Ortiz Sebastian, Stanisic Luka, Rodriguez Boris A, Rampp Markus, Hummer Gerhard, Cossio Pilar
Biophysics of Tropical Diseases, Max Planck Tandem Group, University of Antioquia UdeA, Calle 70 No. 52-21, Medellín, Colombia.
Max Planck Computing and Data Facility, 85748 Garching, Germany.
J Struct Biol X. 2020 Jul 21;4:100032. doi: 10.1016/j.yjsbx.2020.100032. eCollection 2020.

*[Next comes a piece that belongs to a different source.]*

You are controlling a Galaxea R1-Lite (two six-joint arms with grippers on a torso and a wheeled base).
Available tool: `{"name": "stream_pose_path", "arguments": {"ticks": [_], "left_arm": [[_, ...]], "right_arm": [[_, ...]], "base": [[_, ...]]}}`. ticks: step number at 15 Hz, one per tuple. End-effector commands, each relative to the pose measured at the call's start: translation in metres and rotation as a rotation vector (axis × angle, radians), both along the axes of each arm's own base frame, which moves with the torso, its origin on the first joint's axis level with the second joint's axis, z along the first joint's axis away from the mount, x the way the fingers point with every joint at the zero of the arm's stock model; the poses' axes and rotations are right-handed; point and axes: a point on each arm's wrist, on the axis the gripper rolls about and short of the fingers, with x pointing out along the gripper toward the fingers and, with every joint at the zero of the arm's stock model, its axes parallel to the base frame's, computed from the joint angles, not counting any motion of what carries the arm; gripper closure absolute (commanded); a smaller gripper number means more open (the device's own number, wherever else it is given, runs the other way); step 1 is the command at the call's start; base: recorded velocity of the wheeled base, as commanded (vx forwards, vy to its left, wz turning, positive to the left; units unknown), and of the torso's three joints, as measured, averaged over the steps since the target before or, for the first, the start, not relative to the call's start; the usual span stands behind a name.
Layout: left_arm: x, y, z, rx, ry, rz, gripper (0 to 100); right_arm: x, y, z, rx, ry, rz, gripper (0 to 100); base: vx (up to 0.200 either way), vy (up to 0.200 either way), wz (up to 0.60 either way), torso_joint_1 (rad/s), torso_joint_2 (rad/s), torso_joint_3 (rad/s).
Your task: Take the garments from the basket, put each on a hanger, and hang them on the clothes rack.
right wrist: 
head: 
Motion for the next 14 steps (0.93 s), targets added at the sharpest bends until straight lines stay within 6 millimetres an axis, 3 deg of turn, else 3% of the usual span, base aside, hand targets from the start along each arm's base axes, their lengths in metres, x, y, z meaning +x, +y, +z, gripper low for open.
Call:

Cryo-electron microscopy (cryo-EM) has revolutionized structural biology by providing 3D density maps of biomolecules at near-atomic resolution. However, map validation is still an open issue. Despite several efforts from the community, it is possible to overfit 3D maps to noisy data. Here, we develop a novel methodology that uses a small independent particle set (not used during the 3D refinement) to validate the maps. The main idea is to monitor how the map probability evolves over the control set during the 3D refinement. The method is complementary to the gold-standard procedure, which generates two reconstructions at each iteration. We low-pass filter the two reconstructions for different frequency cutoffs, and we calculate the probability of each filtered map given the control set. For high-quality maps, the probability should increase as a function of the frequency cutoff and the refinement iteration. We also compute the similarity between the densities of probability distributions of the two reconstructions. As higher frequencies are included, the distributions become more dissimilar. We optimized the BioEM package to perform these calculations, and tested it over systems ranging from quality data to pure noise. Our results show that with our methodology, it possible to discriminate datasets that are constructed from noise particles. We conclude that validation against a control particle set provides a powerful tool to assess the quality of cryo-EM maps.
冷冻电子显微镜(cryo-EM)通过提供近原子分辨率的生物分子三维密度图,给结构生物学带来了变革。然而,图谱验证仍然是一个悬而未决的问题。尽管学界做出了诸多努力,但仍有可能使三维图谱过度拟合噪声数据。在此,我们开发了一种新颖的方法,该方法使用一个小型独立粒子集(在三维精修过程中未使用)来验证图谱。其主要思路是在三维精修过程中监测图谱概率在控制集上的演变情况。该方法是对金标准程序的补充,金标准程序在每次迭代时会生成两个重建结果。我们对两个重建结果进行不同频率截止的低通滤波,并计算给定控制集时每个滤波后图谱的概率。对于高质量图谱,概率应随频率截止和精修迭代而增加。我们还计算了两个重建结果概率分布密度之间的相似度。随着包含更高频率,分布变得更加不同。我们对BioEM软件包进行了优化以执行这些计算,并在从高质量数据到纯噪声的各种系统上进行了测试。我们的结果表明,使用我们的方法能够区分由噪声粒子构建的数据集。我们得出结论,针对控制粒子集进行验证为评估冷冻电子显微镜图谱的质量提供了一个强大的工具。